More new books this week! I have been putting together my reading schedule for this year (my resolution is to be a little better organized so I get reviews out when I want them out — not early or late), and I’ve got some great reading ahead of me. Here’s this week’s haul:
The Boiling Season by Christopher Hebert
Growing up in the slums of a politically volatile Caribbean island, Alexandre dreamed of escape. What he lacks in opportunity, he makes up for in ambition, and soon the driven young man lands a position as caretaker of a derelict estate purchased by a wealthy foreign businesswoman.
While the country chafes under the dictates of a brutal new despot, Alexandre settles into a comfortable life in the mountains outside the capital, removed from the politican and social turmoil.
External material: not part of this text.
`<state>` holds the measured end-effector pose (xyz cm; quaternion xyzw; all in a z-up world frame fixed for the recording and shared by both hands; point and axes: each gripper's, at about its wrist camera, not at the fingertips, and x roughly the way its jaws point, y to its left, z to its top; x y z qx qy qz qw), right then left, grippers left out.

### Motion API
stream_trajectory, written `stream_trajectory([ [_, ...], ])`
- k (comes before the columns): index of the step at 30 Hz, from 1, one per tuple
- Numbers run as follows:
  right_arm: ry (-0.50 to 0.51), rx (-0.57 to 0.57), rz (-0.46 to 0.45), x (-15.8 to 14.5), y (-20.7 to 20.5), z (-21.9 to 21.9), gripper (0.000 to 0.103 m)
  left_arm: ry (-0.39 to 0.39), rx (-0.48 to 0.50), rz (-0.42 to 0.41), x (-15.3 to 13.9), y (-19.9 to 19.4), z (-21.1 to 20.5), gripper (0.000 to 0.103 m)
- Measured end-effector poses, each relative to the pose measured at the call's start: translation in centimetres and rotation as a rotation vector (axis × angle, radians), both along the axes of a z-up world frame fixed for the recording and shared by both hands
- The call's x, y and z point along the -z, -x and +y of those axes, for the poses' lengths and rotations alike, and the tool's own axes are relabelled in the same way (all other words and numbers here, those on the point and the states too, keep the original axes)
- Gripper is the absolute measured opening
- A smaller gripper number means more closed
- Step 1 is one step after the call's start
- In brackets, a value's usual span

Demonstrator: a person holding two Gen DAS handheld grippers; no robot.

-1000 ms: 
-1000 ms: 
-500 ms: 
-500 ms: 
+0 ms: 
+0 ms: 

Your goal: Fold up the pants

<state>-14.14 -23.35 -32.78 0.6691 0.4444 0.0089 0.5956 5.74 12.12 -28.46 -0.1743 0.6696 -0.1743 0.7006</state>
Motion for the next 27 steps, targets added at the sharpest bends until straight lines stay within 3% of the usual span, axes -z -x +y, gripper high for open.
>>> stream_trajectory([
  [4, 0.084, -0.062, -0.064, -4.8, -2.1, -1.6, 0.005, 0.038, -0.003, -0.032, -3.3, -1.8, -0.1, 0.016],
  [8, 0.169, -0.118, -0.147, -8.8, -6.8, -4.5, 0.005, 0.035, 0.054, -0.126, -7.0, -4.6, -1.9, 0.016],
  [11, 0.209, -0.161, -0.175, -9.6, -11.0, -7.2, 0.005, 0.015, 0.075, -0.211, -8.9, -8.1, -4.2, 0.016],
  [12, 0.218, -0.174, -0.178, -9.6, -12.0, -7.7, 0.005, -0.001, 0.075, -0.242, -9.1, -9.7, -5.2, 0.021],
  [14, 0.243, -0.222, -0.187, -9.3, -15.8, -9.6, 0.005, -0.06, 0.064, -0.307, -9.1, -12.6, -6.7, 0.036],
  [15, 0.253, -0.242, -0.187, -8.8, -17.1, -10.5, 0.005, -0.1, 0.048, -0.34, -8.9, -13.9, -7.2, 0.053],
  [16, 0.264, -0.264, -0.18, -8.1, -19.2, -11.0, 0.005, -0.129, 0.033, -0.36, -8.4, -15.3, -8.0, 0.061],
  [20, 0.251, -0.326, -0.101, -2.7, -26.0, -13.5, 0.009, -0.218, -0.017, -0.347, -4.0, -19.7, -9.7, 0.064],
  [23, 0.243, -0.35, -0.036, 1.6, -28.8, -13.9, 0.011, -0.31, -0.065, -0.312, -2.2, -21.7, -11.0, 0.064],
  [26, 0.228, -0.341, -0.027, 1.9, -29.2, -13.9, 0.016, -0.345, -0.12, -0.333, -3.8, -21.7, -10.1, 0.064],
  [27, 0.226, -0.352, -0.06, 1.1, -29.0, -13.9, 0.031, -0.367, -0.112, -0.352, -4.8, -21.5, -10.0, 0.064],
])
Overseeing the estate’s restoration evokes for him an innocent, idyllic past. When his new employer decides to turn the property into a decadent, jet-setting resort, Alexandre sees it as the culmination of his childhood dreams.
Losing himself in the creation of this opulent Eden, Alexandre severs the last links to his past. But the outside world is crumbling. Trapped in the middle of a war he has ignored, he is forced to face the limits of the paradise he has created when an armed gang of rebellious slumdwellers, battling to topple a savage regime, invades his sanctuary. Caught between past and present, despair and justice, Alexandre must choose between preserving the estate he loves and protecting those he has spent his life trying to escape.
So Pretty It Hurts: A Bailey Weggins Mystery by Kate White
Bailey Weggins, the thirty-something, true crime journalist for Buzz, a leading celebrity magazine, needs a break. Plenty busy with her day job, her freelance work, and trying to get her first book noticed, she barely has time for her recently exclusive boyfriend, Beau Regan, much less herself. When Beau goes out of town, Bailey accepts an invitation with her friend Jesse to a music mogul’s weekend house in upstate New York.
But, the relaxing weekend getaway turns out to be more like an Agatha Christie whodunit. A weird tension has infected all the guests—a glamorous crowd of journalists and models, including the famous, and famously thin, supermodel Devon Barr. An impending snowstorm only adds to the tension. When Devon’s cold, lifeless body is found in her bed, Bailey immediately suspects foul play: she can’t shake the memory of a fearful and angry Devon shivering in the woods outside the house, whispering , “I have to get out here . . . It’s not safe for me.”
When evidence goes missing from the crime scene, Bailey once again finds herself a moving target—running closer to the truth and farther from safety.
Elegy for Eddie: A Maisie Dobbs Novel by Jacqueline Winspear
Early April, 1933. To the costermongers of Covent Garden — peddlers selling fruits and vegetables on the streets of London — Eddie Pettit was kindness itself. A little “slow,” he was a gentle soul, more boy than man, with a gift for calming the most challenging horse. His recent death in a violent accident has shocked his friends and neighbors. They believe Effie was the victim of foul play, but the police won’t investigate. Their only hope of finding the truth is Maisie Dobbs.
Maisie has known these men from childhood, when her father, Frankie, worked alongside them. Determined to do right by Eddie, she plunges into the investigation. The search for answers begins amid the working-class streets of Lambeth, where Eddie lived. But before long, Maisie is following threads of intrigue to a powerful press baron, a has-been politician lingering in the hinterlands of power named Winston Churchill, and to the doorstep of a writer who is also the husband of her dearest friend, Priscilla.